Coles cites Art Basel cancelling the Masterpiece fair in London this year, and a decline in applications of art students from abroad to UK art colleges, as evidence of the waning attraction of the country as an art hub. Outside the single market, logistics are more complicated and costs greater, Coles says. “Shipping costs have increased massively, though a lot of that is to do with higher fuel costs. But I think the greatest impact could be psychological. The art market is very much about feeling good about things: about spending money, about coming here to see art. People outside the UK imagine that doing business here is more difficult now; it doesn’t feel like we’re a place to do business as we once were. You see that in consignments to auction houses, difficulties for Europe-based artists doing exhibitions in London and in sending work here.”

Still searching for benefits

Tristram Hunt, a man who was familiar with the inner counsels of state before leaving Westminster politics to run the Victoria and Albert Museum (V&A), also regrets a tilt in the art world axis in favour of the competition across the Channel. “As an organisation we’re still searching for the benefits of Brexit,” Hunt says. “It’s really important that London retains its place as a world class cultural and artistic destination, with great museums, a strong art market. That all adds up to a strong and successful global city. No doubt we’re seeing much more competition from Paris in terms of investment in museums, philanthropy, the art market and art fairs. We need to work out how to respond, in a collegiate and friendly manner.”

The UK has been spoiled for culture secretaries in recent years—13 since 2010—but one man with a long tenure in that department (2010-16) was Ed Vaizey, who, as Lord Vaizey, is now on the board of the Tate. “I remember very vividly that after Brexit, the Swiss ambassador said to me ‘Welcome to Switzerland’,” Vaizey says. What that Alpine country has in chocolate and cuckoo clocks it lacks in a lively arts scene. Vaizey adds: “Last year, the word on the street was that Paris was seeing a massive opportunity to take away from Frieze London, because of the hassle of getting stuff in and out of London, let alone travelling to and from the event.”

But on the contrary, Frieze London offered the most upbeat assessment about life after Brexit. Simon Fox, the chief executive of Frieze, says: “In 2022, international participation at Frieze London was as strong as ever, with galleries from 37 countries. London’s status as a destination for the art market remains high—we haven’t seen the post-Brexit exodus that some doomsayers predicted.”

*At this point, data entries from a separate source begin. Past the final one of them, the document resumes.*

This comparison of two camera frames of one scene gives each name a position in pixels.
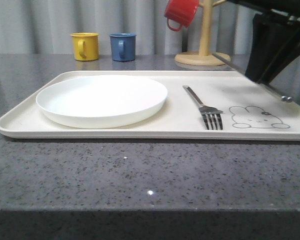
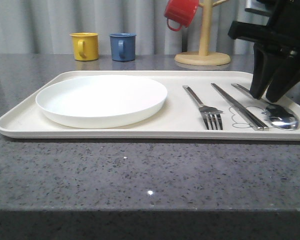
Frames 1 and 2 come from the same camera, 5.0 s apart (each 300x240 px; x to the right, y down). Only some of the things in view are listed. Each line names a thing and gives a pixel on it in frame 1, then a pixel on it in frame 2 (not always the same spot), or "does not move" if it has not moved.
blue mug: (123, 46) does not move
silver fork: (207, 111) does not move
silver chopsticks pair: (285, 98) -> (245, 112)
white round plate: (102, 102) does not move
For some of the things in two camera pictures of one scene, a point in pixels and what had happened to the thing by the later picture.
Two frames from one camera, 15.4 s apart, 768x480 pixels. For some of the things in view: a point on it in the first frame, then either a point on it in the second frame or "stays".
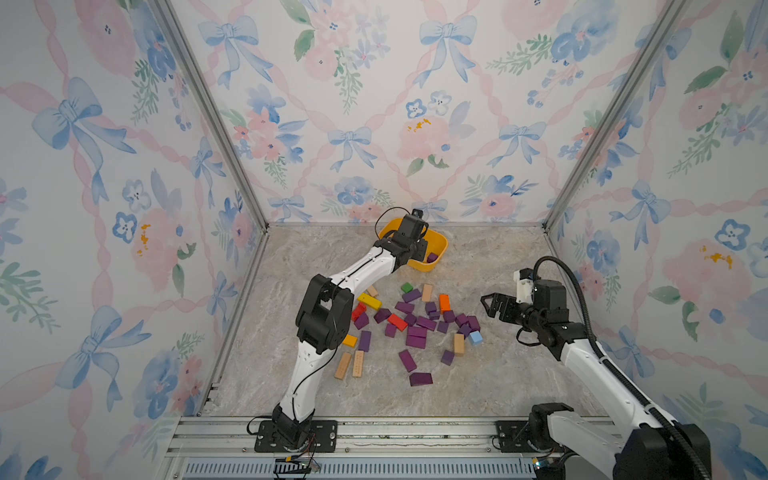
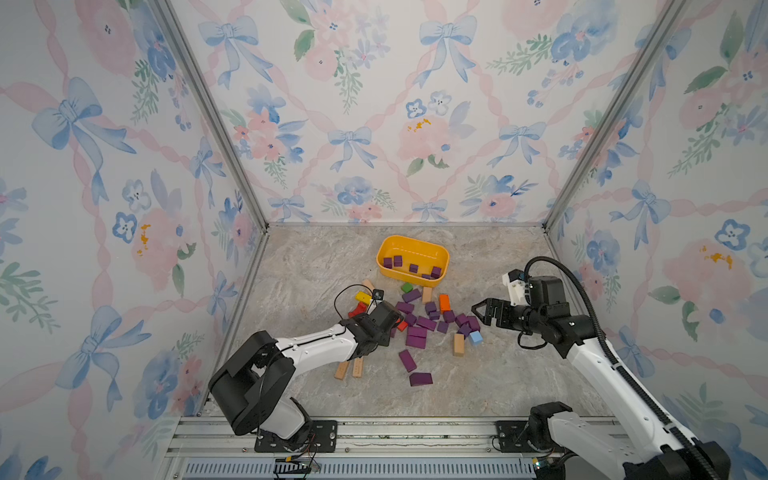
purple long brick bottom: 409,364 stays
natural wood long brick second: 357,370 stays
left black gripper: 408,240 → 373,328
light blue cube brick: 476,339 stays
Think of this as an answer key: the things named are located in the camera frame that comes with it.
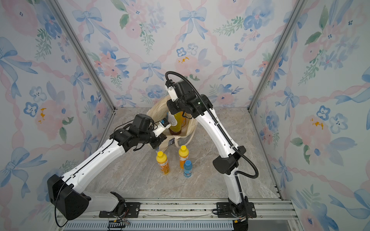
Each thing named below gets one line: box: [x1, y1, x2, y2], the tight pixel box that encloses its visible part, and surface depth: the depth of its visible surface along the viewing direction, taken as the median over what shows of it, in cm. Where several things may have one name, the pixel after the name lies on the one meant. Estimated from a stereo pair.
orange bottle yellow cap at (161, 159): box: [156, 151, 171, 176], surface depth 73 cm
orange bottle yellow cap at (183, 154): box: [178, 144, 189, 170], surface depth 75 cm
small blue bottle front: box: [183, 159, 193, 179], surface depth 77 cm

International participation in last year’s Frieze London was “as strong as ever”, says the fair’s chief executive, who is positive about the outlook for the UK art market

Photo: Linda Nylind. Courtesy Linda Nylind and Frieze

European galleries can take advantage of an arrangement known as the Temporary Admission process, which allows them to bring their goods into the UK for a short period with a full or partial relief of import duty, Fox says. He adds that the VAT tariff of 5% levied on imported art is attractive to buyers in the UK, as it is lower than in EU countries and a substantial reduction on the 20% that UK clients faced before Brexit.

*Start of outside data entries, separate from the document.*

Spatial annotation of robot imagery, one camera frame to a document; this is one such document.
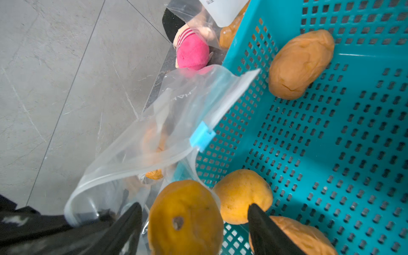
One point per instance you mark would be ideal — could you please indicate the plush doll pink black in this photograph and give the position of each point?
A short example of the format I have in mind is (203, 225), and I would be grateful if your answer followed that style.
(192, 51)

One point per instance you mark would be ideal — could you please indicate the long yellow potato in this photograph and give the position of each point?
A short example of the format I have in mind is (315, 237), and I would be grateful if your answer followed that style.
(185, 220)

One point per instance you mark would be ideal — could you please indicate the clear zipper bag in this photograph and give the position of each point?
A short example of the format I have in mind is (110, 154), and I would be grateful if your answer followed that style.
(189, 107)
(215, 21)

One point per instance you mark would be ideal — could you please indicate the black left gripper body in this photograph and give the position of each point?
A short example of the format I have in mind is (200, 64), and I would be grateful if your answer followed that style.
(25, 231)

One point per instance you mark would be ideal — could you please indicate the teal plastic basket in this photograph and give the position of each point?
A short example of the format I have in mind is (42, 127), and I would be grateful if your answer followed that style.
(336, 158)

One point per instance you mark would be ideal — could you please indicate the wrinkled brown potato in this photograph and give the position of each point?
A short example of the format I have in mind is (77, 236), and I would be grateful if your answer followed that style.
(309, 239)

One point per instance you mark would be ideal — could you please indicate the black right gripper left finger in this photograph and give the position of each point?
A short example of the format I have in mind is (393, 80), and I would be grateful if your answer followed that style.
(124, 232)

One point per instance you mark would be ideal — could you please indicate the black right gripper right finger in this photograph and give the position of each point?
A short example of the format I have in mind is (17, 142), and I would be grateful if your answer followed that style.
(266, 237)

Fox says: “Recent art market reporting has estimated that between 2019 and 2022, increasing numbers of UK-based High Net Worth collectors were spending at the higher end, which was consistent with other regions. This shows us that the UK is maintaining a healthy market, in line with global markets.” Indeed, according to Fox, “while some reporting is keen to create headlines, market statistics show that the UK art market is larger than the rest of Europe combined”.

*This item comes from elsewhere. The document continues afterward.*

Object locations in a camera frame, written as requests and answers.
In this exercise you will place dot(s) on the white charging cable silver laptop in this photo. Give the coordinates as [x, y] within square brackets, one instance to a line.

By contrast, Vaizey thinks it will be some time before difficulties arising from Brexit can be put behind us. “At some point the temperature will lower and we’ll be able to have a grown-up conversation with Brussels, without Brexiteers foaming at the mouth. Until then, issues will have to be sorted out bit by bit.”

Kapoor is unlikely to be patient with such a gradualist answer to Brexit (or Broxit). He says: “It has made Britain a second-class country and made our interaction with Europe in particular, very difficult. The centre of the European art world used to be London; no more.”